Bengaluru: While much of India enjoyed Ramlila performances over the weekend, a different battle of good-versus-evil played out in the movie halls of Kerala. Malayalis are debating whether or not to watch Ramaleela, a movie that released across the state’s cinema halls on Thursday.
Dileep, who portrays the movie’s protagonist Ramanunni, is a top actor and businessman, now in jail pending trial over charges that he plotted the kidnap and sexually assault a leading female actor in February. This is Dileep’s first movie to hit the theatres since his arrest in July. Many people see watching Ramaleela or not as taking a stand on sex crimes.
In the week before its release, several filmmakers and writers called for boycotting the movie. Film critic G.P. Ramachandran even asked the public in a Facebook post to destroy theatres screening the movie; he later apologized, saying it was an emotional outburst.
Dileep has been denied bail four times and there was sloganeering when he was taken out of jail for court appearances in July.
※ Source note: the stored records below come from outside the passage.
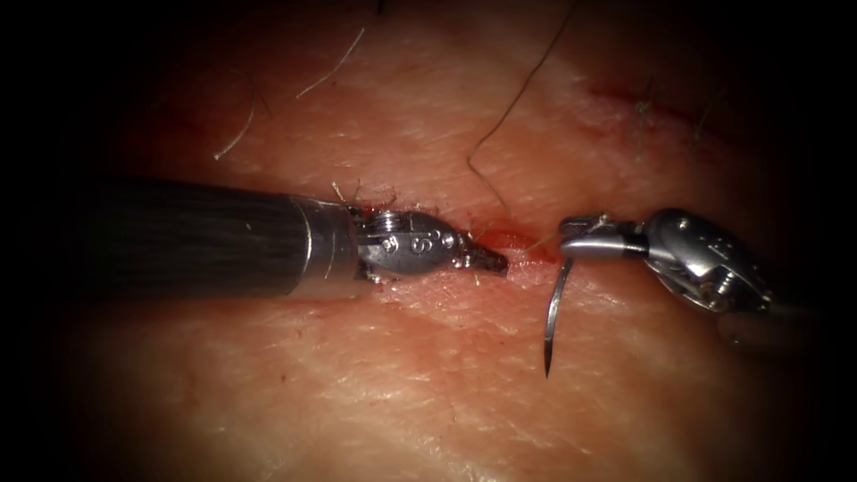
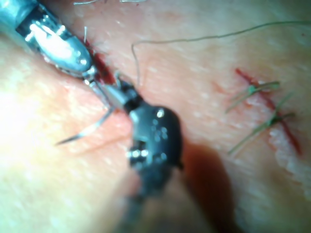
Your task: Wound Closure
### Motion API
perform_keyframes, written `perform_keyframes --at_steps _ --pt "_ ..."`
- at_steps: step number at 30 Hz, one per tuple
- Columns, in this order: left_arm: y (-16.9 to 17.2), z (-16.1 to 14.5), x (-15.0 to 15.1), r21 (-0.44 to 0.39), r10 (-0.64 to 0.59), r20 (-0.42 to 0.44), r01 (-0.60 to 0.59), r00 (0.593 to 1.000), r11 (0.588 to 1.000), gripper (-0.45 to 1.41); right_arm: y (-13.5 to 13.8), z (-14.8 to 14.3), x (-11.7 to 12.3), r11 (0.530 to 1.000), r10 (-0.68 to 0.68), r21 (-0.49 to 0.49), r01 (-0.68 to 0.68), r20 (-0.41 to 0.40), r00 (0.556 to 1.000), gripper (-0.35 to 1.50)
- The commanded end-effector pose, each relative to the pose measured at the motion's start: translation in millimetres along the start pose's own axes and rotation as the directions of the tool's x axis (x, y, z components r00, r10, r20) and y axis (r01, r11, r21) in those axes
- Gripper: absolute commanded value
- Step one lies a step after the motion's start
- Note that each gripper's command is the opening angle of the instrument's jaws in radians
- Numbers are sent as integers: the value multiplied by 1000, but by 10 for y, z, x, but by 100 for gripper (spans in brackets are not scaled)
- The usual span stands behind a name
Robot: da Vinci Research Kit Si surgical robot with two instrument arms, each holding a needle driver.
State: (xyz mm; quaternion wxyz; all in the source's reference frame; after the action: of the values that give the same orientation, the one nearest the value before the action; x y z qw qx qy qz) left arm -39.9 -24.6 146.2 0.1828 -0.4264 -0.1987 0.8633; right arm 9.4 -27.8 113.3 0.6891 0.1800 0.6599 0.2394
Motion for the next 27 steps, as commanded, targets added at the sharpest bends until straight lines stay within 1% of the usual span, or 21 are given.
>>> perform_keyframes --at_steps 1,8,10,14,18,27 --pt "-2 9 -3 -1 3 -1 -3 1000 1000 -45 2 7 -7 1000 -12 -8 13 4 1000 -35" --pt "-19 9 -7 1 -3 -1 3 1000 1000 -45 2 8 -6 995 -94 -39 95 32 995 -35" --pt "-22 10 -7 1 -3 -1 3 1000 1000 -45 2 8 -6 990 -129 -58 132 51 990 -35" --pt "-27 14 -7 3 -4 0 4 1000 1000 -45 7 8 -5 973 -199 -101 207 84 976 -35" --pt "-30 19 -9 8 -2 0 2 1000 1000 -45 12 10 -4 959 -246 -122 257 100 964 -35" --pt "-37 21 -12 10 0 1 0 1000 1000 -45 15 12 3 926 -330 -145 348 131 935 -35"
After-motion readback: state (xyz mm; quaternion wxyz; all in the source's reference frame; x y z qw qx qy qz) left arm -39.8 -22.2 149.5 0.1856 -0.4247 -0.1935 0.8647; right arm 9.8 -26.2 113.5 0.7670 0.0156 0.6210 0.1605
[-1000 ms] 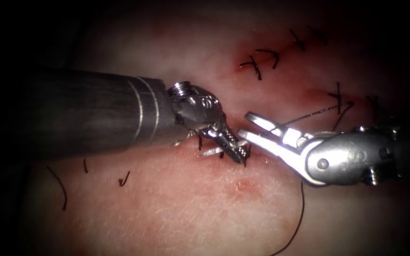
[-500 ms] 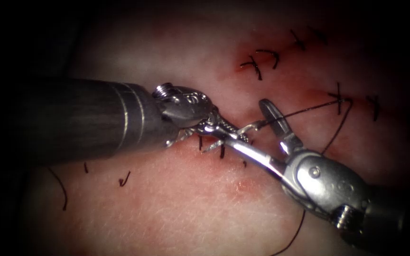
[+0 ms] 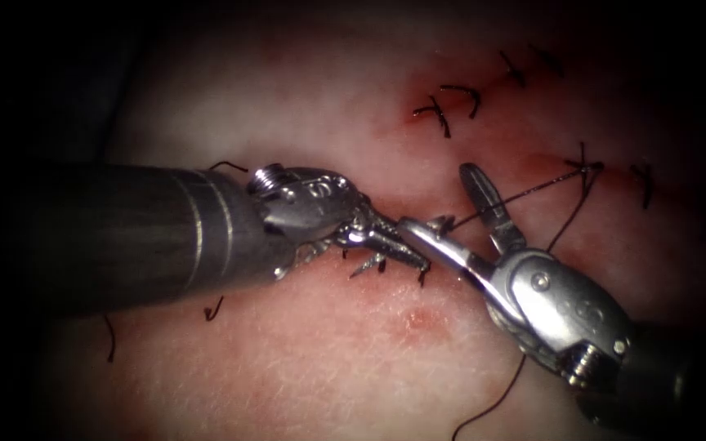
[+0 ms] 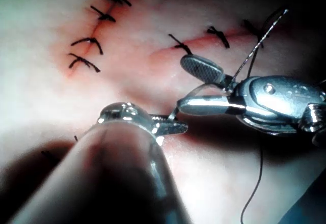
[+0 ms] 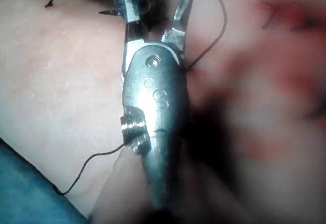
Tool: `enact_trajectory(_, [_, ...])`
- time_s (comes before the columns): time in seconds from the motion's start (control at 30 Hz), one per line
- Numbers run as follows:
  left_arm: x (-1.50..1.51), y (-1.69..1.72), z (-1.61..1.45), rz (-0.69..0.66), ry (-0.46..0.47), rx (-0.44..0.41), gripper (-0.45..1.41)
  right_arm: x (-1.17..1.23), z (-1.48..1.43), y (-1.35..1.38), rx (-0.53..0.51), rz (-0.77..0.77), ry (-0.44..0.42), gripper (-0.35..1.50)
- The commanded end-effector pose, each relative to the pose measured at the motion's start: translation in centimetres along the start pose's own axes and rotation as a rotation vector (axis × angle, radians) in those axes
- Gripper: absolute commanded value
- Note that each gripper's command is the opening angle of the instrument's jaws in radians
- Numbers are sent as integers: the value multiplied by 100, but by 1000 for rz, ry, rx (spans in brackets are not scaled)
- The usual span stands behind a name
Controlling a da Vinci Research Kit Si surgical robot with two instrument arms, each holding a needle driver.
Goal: Wound Closure
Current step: Grab the needle straight on with the right grasper.
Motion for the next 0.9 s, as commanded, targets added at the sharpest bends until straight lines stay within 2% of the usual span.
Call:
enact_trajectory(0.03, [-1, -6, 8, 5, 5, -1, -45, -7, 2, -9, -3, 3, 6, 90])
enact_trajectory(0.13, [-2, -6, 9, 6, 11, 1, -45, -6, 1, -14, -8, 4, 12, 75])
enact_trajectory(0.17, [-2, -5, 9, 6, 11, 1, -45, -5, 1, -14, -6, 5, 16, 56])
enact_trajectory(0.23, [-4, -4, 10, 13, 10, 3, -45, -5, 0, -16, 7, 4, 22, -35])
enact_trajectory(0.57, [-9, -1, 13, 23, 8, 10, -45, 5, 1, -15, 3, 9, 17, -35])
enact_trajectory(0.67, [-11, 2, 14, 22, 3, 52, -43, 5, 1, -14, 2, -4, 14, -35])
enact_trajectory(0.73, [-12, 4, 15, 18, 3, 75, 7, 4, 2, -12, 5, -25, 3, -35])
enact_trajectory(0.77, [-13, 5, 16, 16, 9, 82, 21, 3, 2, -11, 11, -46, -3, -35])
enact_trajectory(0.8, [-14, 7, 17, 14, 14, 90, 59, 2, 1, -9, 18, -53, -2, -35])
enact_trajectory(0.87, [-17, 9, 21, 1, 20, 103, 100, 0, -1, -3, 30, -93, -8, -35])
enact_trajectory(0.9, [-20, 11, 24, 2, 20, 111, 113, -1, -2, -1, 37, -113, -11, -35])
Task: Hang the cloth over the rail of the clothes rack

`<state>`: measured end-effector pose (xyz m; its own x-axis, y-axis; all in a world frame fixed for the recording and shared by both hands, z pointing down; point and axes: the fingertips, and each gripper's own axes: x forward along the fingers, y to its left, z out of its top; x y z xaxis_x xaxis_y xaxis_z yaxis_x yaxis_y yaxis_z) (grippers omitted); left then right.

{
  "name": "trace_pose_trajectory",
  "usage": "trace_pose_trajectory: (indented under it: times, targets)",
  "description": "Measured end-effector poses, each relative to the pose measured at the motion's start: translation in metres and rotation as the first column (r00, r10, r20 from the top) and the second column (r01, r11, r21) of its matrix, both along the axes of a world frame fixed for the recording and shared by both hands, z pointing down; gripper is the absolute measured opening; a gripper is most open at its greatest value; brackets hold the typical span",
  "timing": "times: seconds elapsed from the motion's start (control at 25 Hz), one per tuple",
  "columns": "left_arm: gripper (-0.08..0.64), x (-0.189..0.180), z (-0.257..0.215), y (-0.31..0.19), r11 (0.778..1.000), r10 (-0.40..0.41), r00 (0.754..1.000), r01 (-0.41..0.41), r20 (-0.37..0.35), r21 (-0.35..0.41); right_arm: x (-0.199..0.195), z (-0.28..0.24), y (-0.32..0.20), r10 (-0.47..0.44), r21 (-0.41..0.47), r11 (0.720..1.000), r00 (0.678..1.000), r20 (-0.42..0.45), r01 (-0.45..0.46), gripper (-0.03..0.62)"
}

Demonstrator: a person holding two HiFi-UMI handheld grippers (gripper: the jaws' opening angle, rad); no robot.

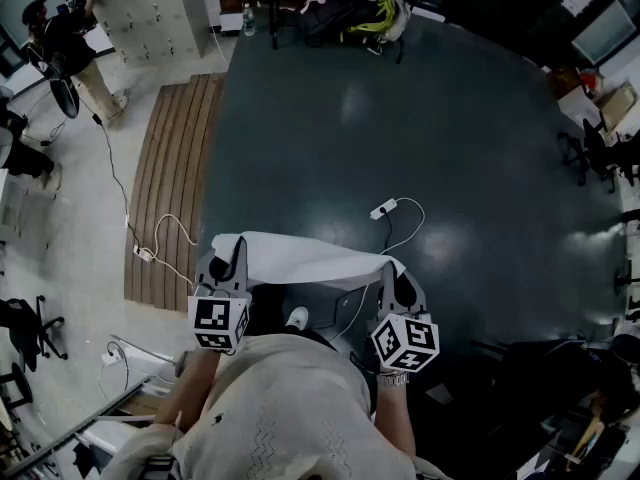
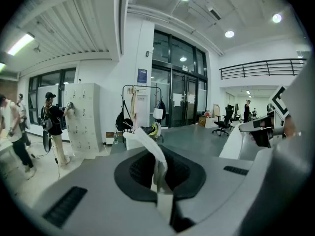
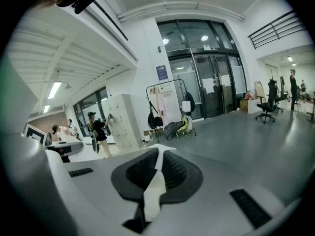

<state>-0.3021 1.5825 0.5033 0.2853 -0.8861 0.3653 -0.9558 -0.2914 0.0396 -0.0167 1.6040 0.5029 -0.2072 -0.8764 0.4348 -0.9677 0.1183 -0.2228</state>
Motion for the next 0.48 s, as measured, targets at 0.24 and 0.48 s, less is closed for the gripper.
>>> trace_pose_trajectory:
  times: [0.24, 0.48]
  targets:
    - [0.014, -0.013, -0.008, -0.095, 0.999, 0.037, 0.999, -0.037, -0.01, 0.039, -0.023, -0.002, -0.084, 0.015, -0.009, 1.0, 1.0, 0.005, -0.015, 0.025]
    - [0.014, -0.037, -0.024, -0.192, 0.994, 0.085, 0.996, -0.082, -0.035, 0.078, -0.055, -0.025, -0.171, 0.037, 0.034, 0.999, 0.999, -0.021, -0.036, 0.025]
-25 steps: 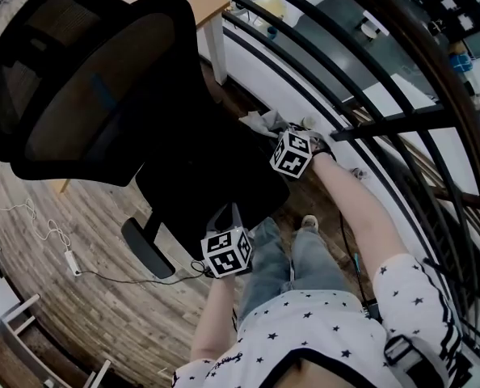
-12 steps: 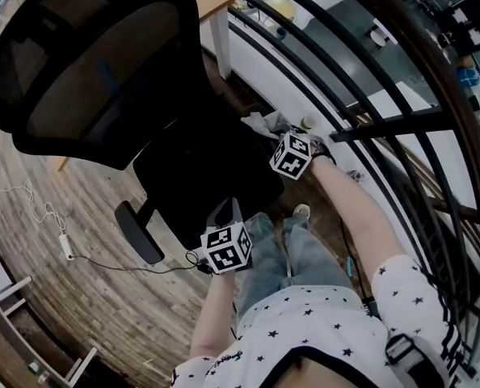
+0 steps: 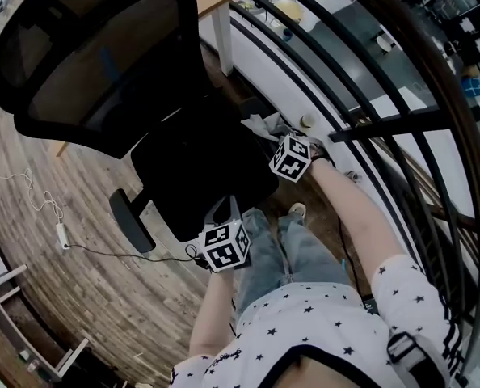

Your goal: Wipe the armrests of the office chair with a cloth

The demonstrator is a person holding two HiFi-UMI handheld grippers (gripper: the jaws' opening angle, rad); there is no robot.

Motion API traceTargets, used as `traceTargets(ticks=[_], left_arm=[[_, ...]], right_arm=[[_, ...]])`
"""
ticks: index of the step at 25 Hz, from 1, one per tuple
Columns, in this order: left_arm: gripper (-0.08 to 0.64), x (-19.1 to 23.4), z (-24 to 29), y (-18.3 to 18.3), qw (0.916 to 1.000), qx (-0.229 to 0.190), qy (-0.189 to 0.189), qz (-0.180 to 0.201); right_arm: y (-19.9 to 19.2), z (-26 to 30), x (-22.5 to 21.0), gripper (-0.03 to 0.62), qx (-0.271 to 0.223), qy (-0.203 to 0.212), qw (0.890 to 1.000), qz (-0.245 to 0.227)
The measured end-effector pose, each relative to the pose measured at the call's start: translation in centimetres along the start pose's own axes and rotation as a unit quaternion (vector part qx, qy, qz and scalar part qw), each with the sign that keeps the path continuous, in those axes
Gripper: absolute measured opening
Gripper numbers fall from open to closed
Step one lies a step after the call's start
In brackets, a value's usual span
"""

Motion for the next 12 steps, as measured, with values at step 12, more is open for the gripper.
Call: traceTargets(ticks=[12], left_arm=[[0.006,-1.8,-0.7,-1.8,0.9999,-0.01,0.004,-0.003]], right_arm=[[-1.5,-1.2,2.8,0.029,-0.005,0.009,1.0,-0.007]])
Point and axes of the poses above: the fingertips, and each gripper's own axes: z forward along the fingers, x to its left, y out of its top, the point moved 1 cm from there along -z, backward along the fingers, and after that the axes turned 11 degrees about -z, right-handed, at the moved point
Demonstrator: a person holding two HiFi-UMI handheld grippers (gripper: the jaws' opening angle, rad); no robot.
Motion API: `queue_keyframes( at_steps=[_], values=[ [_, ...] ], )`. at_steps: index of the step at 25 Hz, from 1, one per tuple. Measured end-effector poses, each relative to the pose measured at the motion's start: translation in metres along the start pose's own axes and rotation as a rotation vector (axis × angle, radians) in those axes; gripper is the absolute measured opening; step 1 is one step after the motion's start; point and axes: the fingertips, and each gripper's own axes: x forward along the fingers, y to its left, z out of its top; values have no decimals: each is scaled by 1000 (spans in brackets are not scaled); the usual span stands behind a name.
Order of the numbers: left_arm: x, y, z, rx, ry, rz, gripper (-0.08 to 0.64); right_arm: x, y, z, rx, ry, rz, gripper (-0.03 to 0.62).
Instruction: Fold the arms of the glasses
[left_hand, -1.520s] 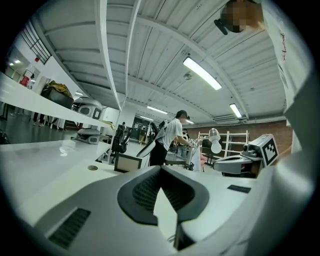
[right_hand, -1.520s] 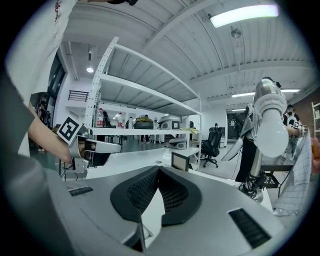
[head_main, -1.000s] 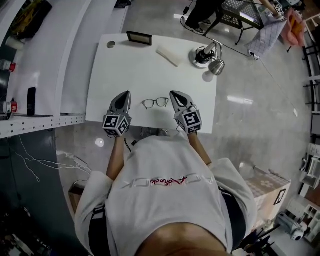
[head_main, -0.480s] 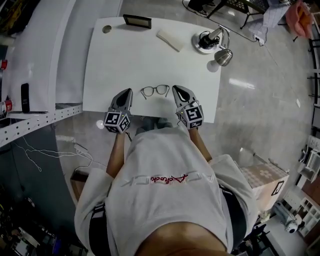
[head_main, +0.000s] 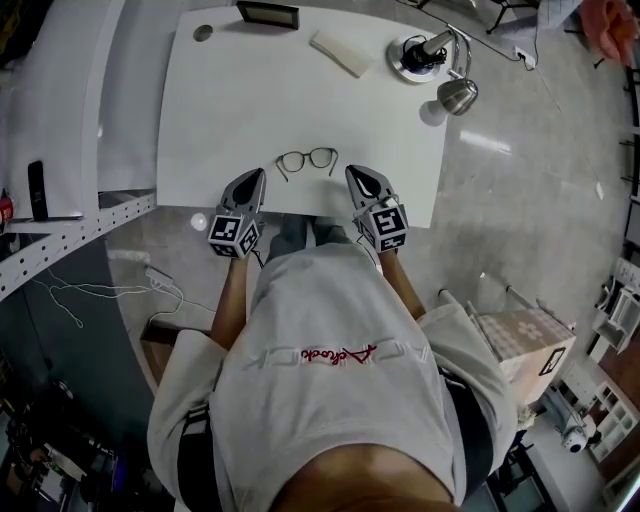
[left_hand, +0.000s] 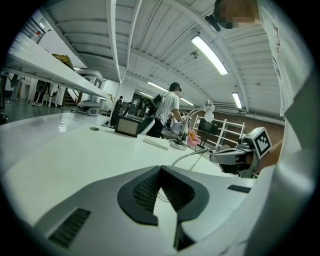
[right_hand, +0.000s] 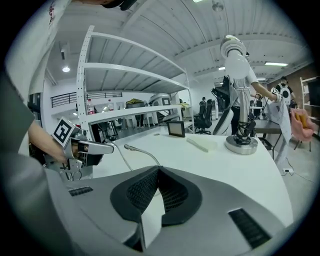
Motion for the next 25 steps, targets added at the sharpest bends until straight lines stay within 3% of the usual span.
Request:
queue_keyframes(
  at_steps=[2, 5, 8, 11, 17, 19, 21, 25],
  values=[
    [1, -2, -7, 69, 36, -2, 21, -1, 1, -5, 4, 10, 2, 31],
    [6, -6, -10, 230, 91, -25, 23, 1, 3, -7, -18, 24, 17, 31],
    [11, -8, -9, 363, 134, -66, 22, 2, 6, -9, -109, 57, 43, 31],
    [15, -10, -14, 545, 209, -105, 23, 5, 8, -16, -289, 123, 77, 31],
    [19, -11, -22, 856, 324, -165, 23, 13, 11, -32, -824, 274, 175, 31],
    [19, -11, -24, 953, 351, -190, 23, 16, 10, -35, -928, 301, 204, 31],
    [20, -12, -24, 973, 352, -214, 23, 18, 9, -37, -944, 313, 230, 31],
    [22, -10, -17, 924, 331, -220, 51, 19, 5, -38, -908, 333, 261, 32]
  ],
)
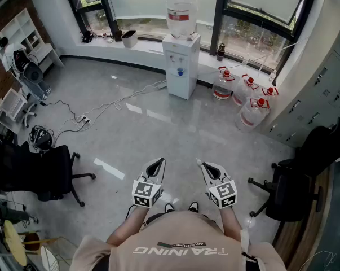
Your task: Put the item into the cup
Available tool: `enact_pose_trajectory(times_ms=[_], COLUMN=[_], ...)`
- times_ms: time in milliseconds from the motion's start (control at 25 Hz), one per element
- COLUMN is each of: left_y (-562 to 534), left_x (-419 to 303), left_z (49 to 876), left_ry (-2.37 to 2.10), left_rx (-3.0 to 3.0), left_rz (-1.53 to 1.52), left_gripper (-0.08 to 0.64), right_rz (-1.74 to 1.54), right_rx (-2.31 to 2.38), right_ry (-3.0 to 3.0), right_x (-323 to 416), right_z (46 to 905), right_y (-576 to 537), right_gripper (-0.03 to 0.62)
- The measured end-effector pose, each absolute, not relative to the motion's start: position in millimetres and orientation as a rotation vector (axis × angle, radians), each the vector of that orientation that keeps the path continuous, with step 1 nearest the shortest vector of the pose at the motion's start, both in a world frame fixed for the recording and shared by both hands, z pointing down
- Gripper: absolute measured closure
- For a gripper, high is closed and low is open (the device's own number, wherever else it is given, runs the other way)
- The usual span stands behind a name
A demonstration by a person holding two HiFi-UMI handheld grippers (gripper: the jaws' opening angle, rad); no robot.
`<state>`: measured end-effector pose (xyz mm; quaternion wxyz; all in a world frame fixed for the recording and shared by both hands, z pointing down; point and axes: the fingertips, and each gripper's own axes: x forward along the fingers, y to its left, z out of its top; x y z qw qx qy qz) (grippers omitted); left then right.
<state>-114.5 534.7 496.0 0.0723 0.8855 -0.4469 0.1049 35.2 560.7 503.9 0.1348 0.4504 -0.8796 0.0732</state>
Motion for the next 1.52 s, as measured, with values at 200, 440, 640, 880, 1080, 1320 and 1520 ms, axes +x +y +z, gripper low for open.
enact_pose_trajectory(times_ms=[200,440,640,880,1080,1320,1520], left_y=[523,516,517,513,503,486,450], left_x=[-120,-126,-132,-142,-148,-145,-137], left_z=[495,490,490,493,493,498,500], left_ry=[-1.345,-1.3,-1.289,-1.248,-1.279,-1.28,-1.317], left_rx=[2.651,2.687,2.7,2.734,2.766,2.74,2.685], left_rz=[0.294,0.31,0.312,0.332,0.32,0.317,0.3], left_gripper=[0.552,0.552,0.552,0.552,0.552,0.552,0.552], right_rz=[0.214,0.191,0.183,0.206,0.293,0.304,0.216], right_rx=[1.302,1.362,1.395,1.484,1.602,1.584,1.534], right_ry=[-2.537,-2.515,-2.488,-2.475,-2.468,-2.457,-2.442], right_x=[26,16,15,9,16,23,32], right_z=[507,502,503,497,499,507,510], right_y=[555,547,550,546,534,515,475], right_gripper=[0.581,0.581,0.581,0.581,0.581,0.581,0.581])
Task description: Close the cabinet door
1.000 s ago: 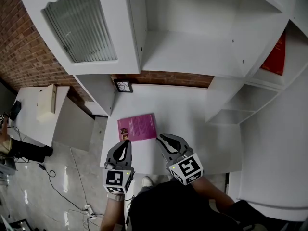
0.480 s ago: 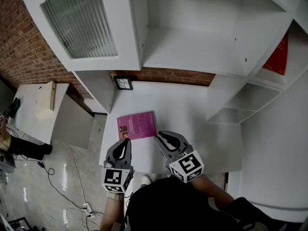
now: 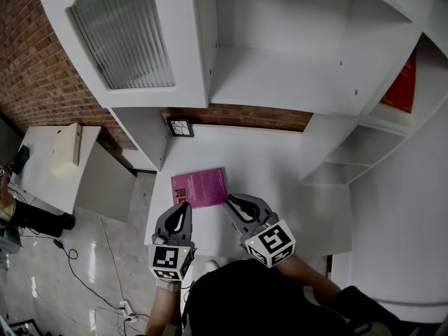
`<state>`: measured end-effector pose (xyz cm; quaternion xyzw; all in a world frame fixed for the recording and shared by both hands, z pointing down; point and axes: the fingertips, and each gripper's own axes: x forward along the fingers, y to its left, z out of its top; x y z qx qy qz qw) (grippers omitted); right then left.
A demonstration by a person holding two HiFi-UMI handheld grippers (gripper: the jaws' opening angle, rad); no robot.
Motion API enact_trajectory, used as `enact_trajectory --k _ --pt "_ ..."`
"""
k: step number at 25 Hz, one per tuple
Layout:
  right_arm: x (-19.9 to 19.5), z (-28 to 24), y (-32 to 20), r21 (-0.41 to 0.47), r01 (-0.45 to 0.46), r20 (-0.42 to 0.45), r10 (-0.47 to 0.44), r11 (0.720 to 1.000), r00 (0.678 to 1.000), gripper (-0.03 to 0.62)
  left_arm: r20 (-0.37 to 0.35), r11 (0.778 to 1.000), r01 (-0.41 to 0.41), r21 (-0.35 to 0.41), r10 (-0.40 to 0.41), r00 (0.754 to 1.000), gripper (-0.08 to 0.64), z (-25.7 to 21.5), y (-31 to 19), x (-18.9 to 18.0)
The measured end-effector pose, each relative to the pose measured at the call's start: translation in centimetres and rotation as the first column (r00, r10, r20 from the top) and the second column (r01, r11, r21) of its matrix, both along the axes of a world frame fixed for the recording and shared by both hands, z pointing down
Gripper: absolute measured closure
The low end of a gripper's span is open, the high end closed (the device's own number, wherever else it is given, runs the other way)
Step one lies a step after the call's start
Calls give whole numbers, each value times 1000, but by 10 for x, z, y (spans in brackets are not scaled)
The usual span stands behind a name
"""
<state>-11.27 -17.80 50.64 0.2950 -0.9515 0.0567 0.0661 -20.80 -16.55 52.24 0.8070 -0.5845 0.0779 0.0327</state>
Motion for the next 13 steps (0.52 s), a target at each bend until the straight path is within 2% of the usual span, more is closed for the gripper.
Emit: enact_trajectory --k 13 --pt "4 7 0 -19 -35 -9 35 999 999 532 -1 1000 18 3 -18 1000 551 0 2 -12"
His supporters have sharply countered calls of boycott. Arun Gopy, the debut director of the movie, compared the boycott calls to beef ban. Lal Jose, a noted filmmaker posted an appeal on Facebook hours before the release for the public to watch the movie, and saying he is “With him”. Later, he claimed good box office collections, and said Dileep has won “in the people’s court.”
“I’ve not seen such a desperate campaign around a movie in recent times,” said Neelima Menon, movie critic and editor of Fullpicture.com, a website on Malayalam movies. “It is no more about the movie, it is an act of showing support, either for the victim or for the accused. The society is asked to take a side,” she said.
Neelima has chosen not to review the movie. “As a woman, my conscience is not allowing me to go for it. It’s a message to all men,” she said.
“In Kerala, theatres have become courtrooms,” writer Anees Salim posted on Facebook on Thursday.
Following his arrest, Dileep, also an influential figure in the local movie industry, was unseated from almost all major film associations. The incident also sparked the birth of ‘Women in Cinema Collective (WCC)’, which has vowed to end misogyny in movies. #WithHer constantly trends on social media to show solidarity with the victim.
However, Dileep’s large fan base and movie professionals close to him have pushed back, who see him as a scapegoat of a hyper-active media.
State Women’s Commission chairman M.C. Josephine received human excreta in her mail this month, after she flagged people making insulting comments against the female actor. Fifteen out of the 16 journalists resigned from Malayalam news portal South Live, after the editor of the portal, Sebastian Paul, published an article favouring Dileep’s bail plea.
Kerala’s sex ratio, literacy and infant mortality rates are the envy of several states; however, a total of 16,960 cases of crime against women and children, including 2,568 rapes, were reported in the last one year in the state, according to a Press Trust of India story citing provisional police estimates in February.